Last week, the San Francisco bank agreed to pay $185 million to settle investigations by Los Angeles City Atty. Mike Feuer and federal regulators.

The bank declined to comment on the Justice Department investigation.

The sales tactics, first uncovered by the Los Angeles Times in 2013, involved thousands of bank employees opening as many as 2 million accounts that customers did not authorize in order to meet aggressive sales goals. 

Investigations by the city attorney's office and federal banking regulators  described some of the steps employees took to open the savings, checking and credit card accounts as fraudulent and illegal.
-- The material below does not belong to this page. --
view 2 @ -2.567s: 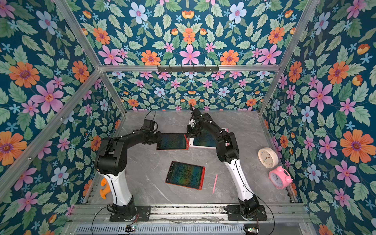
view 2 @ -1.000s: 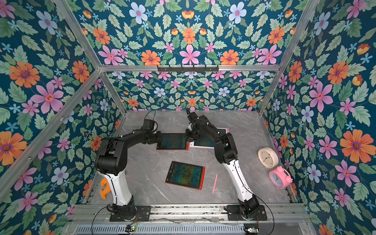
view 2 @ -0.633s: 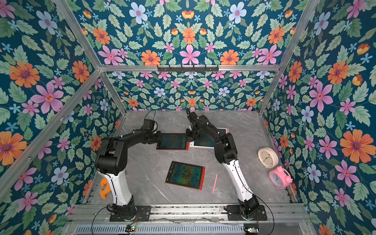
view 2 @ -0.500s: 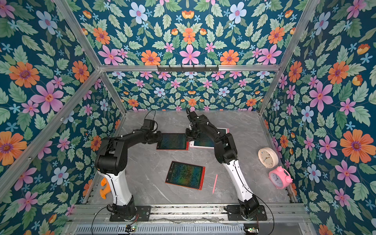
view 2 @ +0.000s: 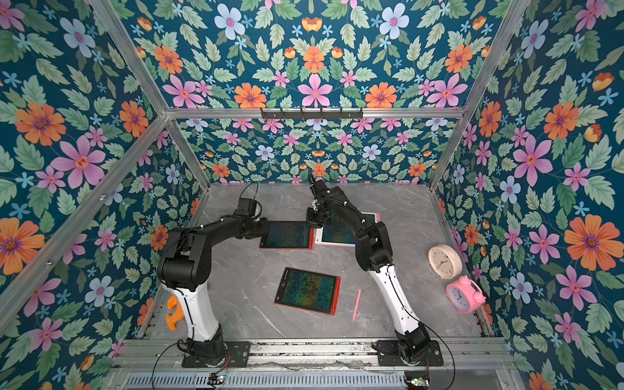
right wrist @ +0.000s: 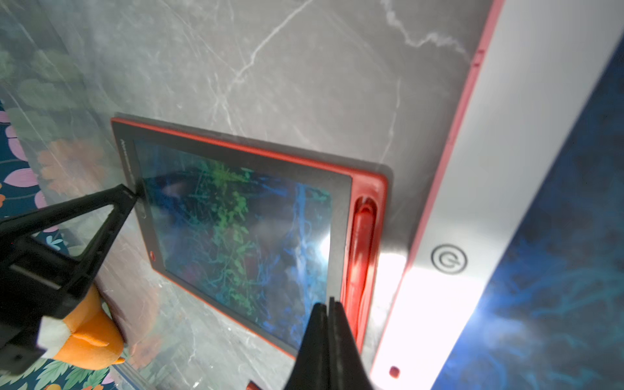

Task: Place the stylus back onto the writing tablet
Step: Place the stylus on the writing tablet.

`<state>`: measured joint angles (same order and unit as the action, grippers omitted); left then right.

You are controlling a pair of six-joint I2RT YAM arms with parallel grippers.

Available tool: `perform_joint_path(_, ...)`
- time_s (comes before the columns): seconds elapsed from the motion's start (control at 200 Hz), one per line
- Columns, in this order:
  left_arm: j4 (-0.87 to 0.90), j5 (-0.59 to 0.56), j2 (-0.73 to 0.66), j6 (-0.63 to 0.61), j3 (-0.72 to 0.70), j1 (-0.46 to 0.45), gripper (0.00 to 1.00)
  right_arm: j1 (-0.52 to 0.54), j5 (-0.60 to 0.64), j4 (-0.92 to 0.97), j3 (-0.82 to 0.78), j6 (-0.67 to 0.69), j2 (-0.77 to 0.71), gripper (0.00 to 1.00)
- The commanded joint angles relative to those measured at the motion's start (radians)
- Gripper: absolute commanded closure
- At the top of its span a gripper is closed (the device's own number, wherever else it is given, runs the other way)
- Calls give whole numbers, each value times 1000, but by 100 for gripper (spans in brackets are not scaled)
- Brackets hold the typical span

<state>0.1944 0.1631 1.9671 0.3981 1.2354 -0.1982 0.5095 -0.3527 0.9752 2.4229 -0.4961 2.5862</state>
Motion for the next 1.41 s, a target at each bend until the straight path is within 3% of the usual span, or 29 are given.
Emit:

Top executives have blamed low-level employees for the problem and said there were no incentives to take improper actions. The bank also said it discovered the problem itself and has fired 5,300 workers for improper sales practices since 2011.
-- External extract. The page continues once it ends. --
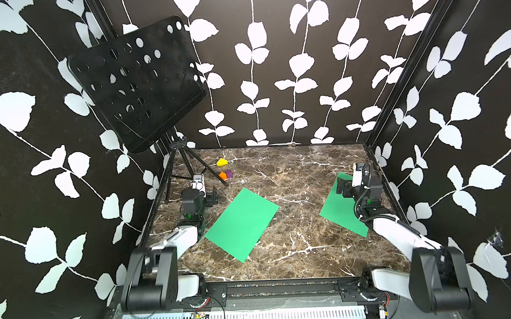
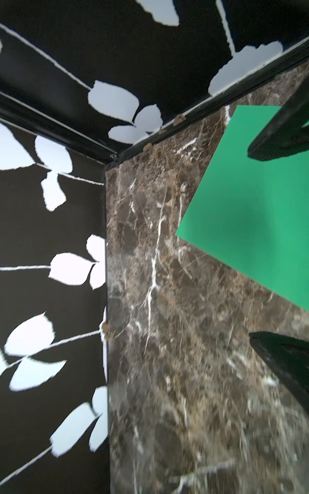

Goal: Fold the rectangular paper in half along the long edge
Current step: Move the paper to the center of the board.

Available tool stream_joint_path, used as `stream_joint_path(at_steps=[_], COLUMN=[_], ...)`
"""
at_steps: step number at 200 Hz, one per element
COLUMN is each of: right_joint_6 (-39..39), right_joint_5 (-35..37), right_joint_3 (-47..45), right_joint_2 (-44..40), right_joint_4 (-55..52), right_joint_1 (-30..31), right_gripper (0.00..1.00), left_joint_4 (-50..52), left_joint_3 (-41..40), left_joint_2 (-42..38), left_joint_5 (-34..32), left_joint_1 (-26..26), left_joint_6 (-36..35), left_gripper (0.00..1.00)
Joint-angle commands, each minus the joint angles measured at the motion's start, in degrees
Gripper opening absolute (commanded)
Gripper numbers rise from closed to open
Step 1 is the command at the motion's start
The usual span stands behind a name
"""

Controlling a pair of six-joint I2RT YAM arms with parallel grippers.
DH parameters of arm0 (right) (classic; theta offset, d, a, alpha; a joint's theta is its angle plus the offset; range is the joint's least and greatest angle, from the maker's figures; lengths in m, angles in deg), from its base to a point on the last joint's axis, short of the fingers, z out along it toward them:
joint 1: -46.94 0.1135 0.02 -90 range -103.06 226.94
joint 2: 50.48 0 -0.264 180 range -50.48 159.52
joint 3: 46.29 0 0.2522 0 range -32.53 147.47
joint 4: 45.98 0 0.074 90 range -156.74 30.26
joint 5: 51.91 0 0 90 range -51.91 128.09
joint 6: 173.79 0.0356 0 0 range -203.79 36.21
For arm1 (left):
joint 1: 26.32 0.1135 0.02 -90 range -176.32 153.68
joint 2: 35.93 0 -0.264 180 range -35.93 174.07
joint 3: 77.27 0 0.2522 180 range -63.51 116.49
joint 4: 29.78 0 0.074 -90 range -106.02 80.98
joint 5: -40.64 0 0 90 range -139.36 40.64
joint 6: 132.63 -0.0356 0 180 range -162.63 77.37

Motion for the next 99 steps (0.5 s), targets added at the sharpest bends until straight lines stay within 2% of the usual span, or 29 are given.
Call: stream_joint_path(at_steps=[1, 41, 73, 84, 92, 99], right_joint_6=[3.4, 6.3, 8.7, 10.2, 11.5, 13.3], right_joint_5=[-1.6, -1.0, 2.8, 1.6, 1.2, -0.7], right_joint_3=[3.0, 6.4, 11.4, 13.6, 15.4, 17.2], right_joint_2=[-1.0, 2.3, 11.6, 15.6, 18.5, 20.9], right_joint_4=[-13.8, -17.9, -15.4, -13.5, -12.6, -12.2], right_joint_1=[5.0, 23.1, 36.9, 40.2, 42.5, 44.0], right_gripper=[0.99, 0.99, 0.99, 0.93, 0.82, 0.8], left_joint_4=[13.9, 28.3, 31.9, 32.9, 33.6, 34.0], left_joint_3=[2.8, 4.2, 1.6, 0.8, 0.5, 0.0], left_joint_2=[-4.5, -13.0, -17.5, -18.6, -19.4, -20.1], left_joint_5=[-1.4, 1.6, 3.0, 2.7, 2.7, 3.1], left_joint_1=[-1.3, -1.4, -1.4, -1.3, -1.4, -1.4], left_joint_6=[8.3, 20.7, 23.2, 23.3, 23.5, 23.6], left_gripper=[0.99, 0.99, 0.99, 0.99, 0.99, 0.99])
“The people who we’re talking about here weren’t the high performers,” Chief Financial Officer John Shrewsberry said at a financial services conference Tuesday. “It was really more at the lower end of the performance scale, where people apparently were making bad choices to hang on in their job.” 

But many of the workers that The Times interviewed were highly successful employees.
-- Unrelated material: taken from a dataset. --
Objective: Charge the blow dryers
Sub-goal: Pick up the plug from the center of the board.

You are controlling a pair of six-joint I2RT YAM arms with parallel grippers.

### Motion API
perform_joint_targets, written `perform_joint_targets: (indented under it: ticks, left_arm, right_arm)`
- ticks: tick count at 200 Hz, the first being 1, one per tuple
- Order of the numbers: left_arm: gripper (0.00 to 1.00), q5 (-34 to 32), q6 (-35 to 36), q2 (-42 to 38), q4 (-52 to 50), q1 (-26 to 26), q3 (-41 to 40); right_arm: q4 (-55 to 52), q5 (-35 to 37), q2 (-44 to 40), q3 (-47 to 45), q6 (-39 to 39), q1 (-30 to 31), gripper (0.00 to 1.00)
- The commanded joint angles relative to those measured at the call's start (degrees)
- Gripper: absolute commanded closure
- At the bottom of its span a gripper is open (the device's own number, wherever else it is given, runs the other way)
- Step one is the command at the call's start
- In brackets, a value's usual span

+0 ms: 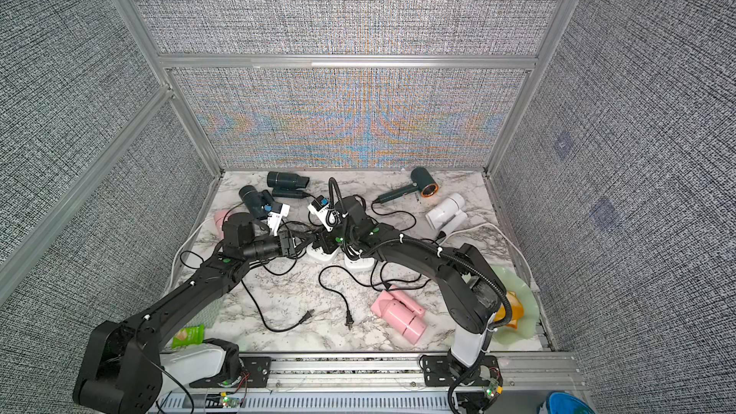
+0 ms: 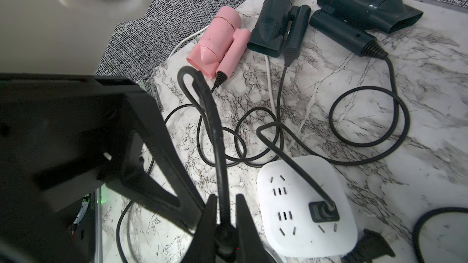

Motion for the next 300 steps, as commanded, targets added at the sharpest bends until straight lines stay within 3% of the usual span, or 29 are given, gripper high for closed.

Bart Naylor, financial policy advocate for Public Citizen, a public interest group, said he welcomed news of a Justice Department investigation and that some higher-level employees needed to be held accountable.

“It’s about time,” he said. “To date, the message has been that if you want to make money, including making it illegally, Wall Street is the place to go.” 

The Senate Banking Committee will hold a hearing on the bank’s sales tactics Tuesday.

Wells Fargo Chief Executive John Stumpf will testify along with the heads of the Consumer Financial Protection Bureau and the Office of the Comptroller of the Currency, the two regulators that joined Feuer’s office in announcing the settlements last week.

The bank will pay the CFPB $100 million, the largest fine ever imposed by the agency.

Feuer’s office began investigating Wells Fargo after The Times’ story was published and sued the bank last year.

The suit alleged that Wells Fargo “victimized their customers by using pernicious and often illegal sales tactics,” including tactics that were unrealistic and drove “bankers to engage in fraudulent activity.”

The lawsuit led to investigations by federal regulators, who found that bank employees illegally transferred money from legitimate accounts into unauthorized ones, created personal identification numbers for debit cards that customers did not request and created fake email addresses to secretly sign up customers for online banking.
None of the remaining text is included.